Protara Therapeutics is poised for a data-rich 2025, with key milestones anticipated across its clinical programs in non-muscle invasive bladder cancer (NMIBC), lymphatic malformations (LMs), and parenteral nutrition. The company is building on positive momentum from 2024, including promising interim data for TARA-002 in NMIBC.
TARA-002 in Non-Muscle Invasive Bladder Cancer
Protara's lead candidate, TARA-002, is under evaluation for the treatment of NMIBC. Interim results from the Phase 2 ADVANCED-2 trial, presented in December 2024, demonstrated a 72% complete response (CR) rate at six months and 70% at any time in BCG-unresponsive and BCG-naive patients with carcinoma in situ (CIS). Notably, 100% of patients who achieved a CR at three months maintained it at six months. The treatment also exhibited a favorable safety profile, with no Grade 2 or higher treatment-related adverse events reported.

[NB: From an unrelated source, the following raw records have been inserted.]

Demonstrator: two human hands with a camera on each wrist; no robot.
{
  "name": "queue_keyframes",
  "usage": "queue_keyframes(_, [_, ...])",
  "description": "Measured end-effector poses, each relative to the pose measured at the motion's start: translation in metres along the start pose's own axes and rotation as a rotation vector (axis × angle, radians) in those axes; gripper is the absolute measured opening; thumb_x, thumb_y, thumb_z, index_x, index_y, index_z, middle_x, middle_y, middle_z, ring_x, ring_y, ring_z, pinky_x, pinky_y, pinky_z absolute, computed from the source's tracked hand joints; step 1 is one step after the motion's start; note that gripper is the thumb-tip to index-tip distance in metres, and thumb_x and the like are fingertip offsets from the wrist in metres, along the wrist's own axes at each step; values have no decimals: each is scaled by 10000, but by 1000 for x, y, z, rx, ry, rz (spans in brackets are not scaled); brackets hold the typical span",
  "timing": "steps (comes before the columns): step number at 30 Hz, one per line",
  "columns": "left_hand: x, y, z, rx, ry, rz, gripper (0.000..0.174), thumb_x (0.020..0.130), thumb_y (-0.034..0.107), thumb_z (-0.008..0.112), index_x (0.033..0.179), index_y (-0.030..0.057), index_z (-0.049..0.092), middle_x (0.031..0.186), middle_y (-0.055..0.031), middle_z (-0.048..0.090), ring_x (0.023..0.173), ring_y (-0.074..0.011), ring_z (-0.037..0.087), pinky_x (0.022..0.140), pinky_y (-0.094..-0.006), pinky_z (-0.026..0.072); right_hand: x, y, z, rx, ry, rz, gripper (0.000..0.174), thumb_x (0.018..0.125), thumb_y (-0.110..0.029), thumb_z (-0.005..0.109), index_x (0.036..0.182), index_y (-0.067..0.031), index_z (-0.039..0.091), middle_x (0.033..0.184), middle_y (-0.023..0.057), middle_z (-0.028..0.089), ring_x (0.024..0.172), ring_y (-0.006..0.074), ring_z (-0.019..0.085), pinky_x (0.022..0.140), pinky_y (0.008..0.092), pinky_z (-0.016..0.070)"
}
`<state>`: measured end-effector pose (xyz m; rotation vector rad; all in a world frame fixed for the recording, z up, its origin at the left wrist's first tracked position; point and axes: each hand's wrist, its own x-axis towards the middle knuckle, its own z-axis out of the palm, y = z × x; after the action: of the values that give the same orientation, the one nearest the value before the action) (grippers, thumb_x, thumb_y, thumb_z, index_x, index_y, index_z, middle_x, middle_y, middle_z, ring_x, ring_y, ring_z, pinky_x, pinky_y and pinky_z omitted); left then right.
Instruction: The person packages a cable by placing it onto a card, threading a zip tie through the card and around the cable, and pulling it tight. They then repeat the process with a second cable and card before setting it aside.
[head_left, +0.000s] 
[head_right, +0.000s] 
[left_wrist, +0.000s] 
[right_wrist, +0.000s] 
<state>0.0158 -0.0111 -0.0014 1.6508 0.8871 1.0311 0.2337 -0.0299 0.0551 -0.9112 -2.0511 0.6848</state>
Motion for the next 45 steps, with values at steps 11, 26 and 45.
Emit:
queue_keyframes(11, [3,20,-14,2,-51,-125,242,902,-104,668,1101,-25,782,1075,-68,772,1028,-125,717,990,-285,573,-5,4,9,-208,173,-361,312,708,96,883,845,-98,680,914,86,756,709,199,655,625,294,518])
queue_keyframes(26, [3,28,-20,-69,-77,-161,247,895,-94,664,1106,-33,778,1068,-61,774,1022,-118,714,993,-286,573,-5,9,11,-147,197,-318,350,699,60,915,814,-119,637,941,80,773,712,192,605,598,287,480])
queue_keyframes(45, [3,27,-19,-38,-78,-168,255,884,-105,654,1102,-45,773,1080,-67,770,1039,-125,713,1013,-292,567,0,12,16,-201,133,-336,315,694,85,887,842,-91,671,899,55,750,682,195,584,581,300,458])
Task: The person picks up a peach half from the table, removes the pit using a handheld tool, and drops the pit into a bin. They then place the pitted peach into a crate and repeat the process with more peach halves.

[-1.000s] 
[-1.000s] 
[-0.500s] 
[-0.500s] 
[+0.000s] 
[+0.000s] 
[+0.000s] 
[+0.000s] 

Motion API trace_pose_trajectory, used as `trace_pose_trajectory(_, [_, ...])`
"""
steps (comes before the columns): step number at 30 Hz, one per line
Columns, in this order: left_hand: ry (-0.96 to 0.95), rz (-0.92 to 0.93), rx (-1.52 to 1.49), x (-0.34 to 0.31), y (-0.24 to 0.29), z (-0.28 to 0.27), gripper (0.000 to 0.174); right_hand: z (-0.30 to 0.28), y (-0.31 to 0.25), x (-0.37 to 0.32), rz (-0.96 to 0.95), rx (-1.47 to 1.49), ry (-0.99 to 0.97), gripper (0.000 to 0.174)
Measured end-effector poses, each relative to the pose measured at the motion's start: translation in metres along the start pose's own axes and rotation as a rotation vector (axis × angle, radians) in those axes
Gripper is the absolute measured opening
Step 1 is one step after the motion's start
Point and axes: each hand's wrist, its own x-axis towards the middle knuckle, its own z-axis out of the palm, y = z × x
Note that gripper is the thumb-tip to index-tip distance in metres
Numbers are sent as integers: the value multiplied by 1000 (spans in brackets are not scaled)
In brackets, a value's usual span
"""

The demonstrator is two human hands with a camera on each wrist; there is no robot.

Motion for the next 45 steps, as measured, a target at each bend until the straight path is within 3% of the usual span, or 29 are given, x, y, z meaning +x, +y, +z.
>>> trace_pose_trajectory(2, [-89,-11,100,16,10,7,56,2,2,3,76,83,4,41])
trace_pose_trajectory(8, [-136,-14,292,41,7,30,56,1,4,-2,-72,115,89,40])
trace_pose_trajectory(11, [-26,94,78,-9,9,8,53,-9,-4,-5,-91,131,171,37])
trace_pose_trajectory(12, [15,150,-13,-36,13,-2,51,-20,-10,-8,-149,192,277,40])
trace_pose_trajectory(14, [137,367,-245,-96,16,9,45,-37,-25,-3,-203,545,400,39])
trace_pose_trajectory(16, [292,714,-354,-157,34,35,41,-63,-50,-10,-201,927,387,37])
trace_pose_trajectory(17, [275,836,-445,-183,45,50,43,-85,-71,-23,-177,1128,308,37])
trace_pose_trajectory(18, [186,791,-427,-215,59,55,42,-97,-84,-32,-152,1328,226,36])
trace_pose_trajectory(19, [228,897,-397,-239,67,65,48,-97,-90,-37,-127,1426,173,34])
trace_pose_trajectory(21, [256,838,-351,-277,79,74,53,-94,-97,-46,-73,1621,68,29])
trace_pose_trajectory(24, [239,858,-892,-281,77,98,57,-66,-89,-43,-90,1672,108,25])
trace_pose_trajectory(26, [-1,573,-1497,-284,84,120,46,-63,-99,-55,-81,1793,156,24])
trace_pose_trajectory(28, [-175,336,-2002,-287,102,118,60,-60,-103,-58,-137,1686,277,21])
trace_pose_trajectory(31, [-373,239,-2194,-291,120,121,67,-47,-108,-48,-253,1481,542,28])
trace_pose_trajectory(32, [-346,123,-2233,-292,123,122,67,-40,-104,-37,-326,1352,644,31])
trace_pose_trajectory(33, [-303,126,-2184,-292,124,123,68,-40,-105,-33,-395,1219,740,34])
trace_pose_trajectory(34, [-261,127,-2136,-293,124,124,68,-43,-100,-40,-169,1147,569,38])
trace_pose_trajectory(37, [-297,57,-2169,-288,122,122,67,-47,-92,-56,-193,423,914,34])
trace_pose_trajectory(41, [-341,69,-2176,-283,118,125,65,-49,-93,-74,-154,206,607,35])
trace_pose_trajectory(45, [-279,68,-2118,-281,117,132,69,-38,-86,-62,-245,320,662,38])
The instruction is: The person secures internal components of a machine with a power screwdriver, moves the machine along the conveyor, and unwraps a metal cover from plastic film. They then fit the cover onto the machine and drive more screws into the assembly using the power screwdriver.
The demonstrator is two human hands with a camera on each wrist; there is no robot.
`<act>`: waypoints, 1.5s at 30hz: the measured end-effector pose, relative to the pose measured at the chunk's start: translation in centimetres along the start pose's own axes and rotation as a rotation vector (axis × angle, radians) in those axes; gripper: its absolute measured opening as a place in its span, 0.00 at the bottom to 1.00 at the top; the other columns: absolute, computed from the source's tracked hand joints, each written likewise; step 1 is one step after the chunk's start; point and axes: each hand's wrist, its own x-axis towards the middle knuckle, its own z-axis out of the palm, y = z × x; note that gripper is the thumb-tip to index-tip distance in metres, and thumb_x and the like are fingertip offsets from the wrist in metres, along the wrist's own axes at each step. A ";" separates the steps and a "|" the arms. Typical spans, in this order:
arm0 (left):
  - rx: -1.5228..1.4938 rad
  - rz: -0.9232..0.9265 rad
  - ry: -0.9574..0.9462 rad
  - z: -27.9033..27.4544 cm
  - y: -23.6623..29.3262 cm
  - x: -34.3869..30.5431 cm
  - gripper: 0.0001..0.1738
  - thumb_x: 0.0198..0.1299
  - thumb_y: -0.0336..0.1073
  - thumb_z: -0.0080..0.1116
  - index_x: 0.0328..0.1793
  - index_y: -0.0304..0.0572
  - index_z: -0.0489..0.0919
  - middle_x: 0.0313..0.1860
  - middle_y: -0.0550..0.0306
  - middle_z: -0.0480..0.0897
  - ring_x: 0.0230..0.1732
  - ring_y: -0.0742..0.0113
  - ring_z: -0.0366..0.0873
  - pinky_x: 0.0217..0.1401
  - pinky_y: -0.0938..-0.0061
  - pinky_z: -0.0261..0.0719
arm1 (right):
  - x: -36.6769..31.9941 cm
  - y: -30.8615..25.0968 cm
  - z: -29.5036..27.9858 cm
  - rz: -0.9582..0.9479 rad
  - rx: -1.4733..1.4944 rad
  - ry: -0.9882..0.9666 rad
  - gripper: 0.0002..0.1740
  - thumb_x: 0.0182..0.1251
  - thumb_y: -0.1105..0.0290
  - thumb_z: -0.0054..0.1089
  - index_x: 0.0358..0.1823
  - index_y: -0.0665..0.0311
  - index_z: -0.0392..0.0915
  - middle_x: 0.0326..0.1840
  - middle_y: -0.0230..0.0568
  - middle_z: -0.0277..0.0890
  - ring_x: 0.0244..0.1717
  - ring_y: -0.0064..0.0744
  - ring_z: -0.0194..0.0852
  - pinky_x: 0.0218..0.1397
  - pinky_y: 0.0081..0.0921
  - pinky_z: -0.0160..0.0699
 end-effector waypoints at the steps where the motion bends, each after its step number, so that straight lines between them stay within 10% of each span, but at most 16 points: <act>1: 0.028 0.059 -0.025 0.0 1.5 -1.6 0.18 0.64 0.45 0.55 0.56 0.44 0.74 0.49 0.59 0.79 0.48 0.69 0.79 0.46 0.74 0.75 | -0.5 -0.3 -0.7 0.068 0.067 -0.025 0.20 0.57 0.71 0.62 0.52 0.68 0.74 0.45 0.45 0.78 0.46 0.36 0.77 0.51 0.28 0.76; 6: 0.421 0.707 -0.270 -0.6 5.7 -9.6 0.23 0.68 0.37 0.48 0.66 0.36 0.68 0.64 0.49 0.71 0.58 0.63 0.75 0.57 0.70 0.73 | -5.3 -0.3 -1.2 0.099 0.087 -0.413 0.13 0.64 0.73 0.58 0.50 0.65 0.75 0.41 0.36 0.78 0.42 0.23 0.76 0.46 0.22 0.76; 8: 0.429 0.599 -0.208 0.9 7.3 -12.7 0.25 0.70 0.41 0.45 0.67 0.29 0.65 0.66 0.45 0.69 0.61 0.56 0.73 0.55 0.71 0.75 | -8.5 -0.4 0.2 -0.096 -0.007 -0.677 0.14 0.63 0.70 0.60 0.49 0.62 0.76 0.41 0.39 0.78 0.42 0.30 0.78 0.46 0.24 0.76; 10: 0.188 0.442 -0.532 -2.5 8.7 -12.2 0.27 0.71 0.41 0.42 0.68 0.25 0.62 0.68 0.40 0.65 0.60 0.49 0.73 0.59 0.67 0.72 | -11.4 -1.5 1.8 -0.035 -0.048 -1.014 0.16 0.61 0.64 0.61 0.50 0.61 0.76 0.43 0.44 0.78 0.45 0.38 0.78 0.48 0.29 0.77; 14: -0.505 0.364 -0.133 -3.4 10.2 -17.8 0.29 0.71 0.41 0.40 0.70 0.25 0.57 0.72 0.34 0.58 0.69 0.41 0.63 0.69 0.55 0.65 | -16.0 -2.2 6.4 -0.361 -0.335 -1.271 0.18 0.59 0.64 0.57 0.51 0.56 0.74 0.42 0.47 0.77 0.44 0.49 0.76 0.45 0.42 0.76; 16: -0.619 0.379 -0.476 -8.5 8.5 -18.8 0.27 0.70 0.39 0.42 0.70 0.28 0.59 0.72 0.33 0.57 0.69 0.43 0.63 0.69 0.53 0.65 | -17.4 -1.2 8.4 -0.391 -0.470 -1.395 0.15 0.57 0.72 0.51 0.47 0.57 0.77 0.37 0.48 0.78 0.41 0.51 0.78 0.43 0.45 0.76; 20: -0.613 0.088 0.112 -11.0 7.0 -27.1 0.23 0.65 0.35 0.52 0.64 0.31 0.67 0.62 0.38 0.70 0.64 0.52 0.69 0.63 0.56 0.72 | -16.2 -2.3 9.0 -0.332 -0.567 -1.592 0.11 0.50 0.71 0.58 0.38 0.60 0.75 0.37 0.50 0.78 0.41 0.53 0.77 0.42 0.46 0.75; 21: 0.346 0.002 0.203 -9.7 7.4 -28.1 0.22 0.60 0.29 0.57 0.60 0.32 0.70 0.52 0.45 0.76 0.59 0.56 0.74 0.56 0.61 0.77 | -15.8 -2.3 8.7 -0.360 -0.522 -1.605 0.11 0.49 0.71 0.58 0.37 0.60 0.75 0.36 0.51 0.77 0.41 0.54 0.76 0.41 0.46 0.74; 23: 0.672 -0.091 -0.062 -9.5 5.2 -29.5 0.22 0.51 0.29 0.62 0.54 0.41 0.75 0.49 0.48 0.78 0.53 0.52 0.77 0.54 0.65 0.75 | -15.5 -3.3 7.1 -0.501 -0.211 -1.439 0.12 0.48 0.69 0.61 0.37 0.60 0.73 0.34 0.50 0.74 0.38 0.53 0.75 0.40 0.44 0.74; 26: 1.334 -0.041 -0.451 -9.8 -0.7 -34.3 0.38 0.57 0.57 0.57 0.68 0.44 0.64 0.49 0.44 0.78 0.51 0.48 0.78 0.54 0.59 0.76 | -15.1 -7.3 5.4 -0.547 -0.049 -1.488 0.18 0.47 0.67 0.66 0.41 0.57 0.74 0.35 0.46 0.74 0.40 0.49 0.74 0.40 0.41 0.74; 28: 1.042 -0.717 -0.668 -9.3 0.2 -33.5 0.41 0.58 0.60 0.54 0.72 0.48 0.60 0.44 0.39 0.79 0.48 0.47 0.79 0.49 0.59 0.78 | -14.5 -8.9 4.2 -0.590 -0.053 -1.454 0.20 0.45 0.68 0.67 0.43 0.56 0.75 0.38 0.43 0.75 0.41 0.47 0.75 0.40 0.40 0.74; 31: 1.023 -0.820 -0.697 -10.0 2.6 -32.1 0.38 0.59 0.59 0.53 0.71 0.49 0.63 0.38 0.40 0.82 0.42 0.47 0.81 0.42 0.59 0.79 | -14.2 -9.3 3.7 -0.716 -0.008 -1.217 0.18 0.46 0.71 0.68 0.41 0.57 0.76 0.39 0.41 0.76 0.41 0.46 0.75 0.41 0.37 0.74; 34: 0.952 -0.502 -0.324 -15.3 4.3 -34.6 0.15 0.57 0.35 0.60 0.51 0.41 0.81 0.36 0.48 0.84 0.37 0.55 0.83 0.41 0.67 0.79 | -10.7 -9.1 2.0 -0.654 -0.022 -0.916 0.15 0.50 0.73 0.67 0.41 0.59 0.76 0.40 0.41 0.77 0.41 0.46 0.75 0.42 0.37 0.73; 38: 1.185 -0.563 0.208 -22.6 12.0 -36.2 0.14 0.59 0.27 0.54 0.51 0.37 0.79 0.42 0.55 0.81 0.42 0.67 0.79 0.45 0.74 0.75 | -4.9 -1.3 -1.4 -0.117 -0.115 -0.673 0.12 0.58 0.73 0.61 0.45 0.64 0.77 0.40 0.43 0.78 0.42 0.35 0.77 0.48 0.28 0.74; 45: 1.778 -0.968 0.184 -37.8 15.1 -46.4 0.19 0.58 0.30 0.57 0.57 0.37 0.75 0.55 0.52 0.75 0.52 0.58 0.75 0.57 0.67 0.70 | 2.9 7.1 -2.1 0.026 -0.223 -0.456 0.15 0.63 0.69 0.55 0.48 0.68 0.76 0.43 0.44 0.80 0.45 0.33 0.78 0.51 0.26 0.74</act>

The company expects to report data on 12-month evaluable patients from the ADVANCED-2 trial in mid-2025. Additionally, results from a futility analysis of approximately 25 six-month evaluable BCG-Unresponsive patients are expected by the end of 2025. This cohort is designed to be registrational, aligning with FDA guidance on developing drugs for BCG-unresponsive NMIBC. Protara also plans to provide an update on the design of its planned BCG-Naïve registrational trial following regulatory alignment by mid-2025. The company is also exploring systemic priming dosing prior to intravesical administration, as well as combination therapy with TARA-002.
IV Choline Chloride for Parenteral Support
Protara is advancing IV Choline Chloride, an investigational phospholipid substrate replacement, for adolescents and adults dependent on long-term parenteral support (PS) when oral or enteral nutrition is not feasible. The company anticipates commencing the THRIVE-3 registrational trial in the first half of 2025. The FDA previously granted Fast Track designation to IV Choline Chloride for this patient population.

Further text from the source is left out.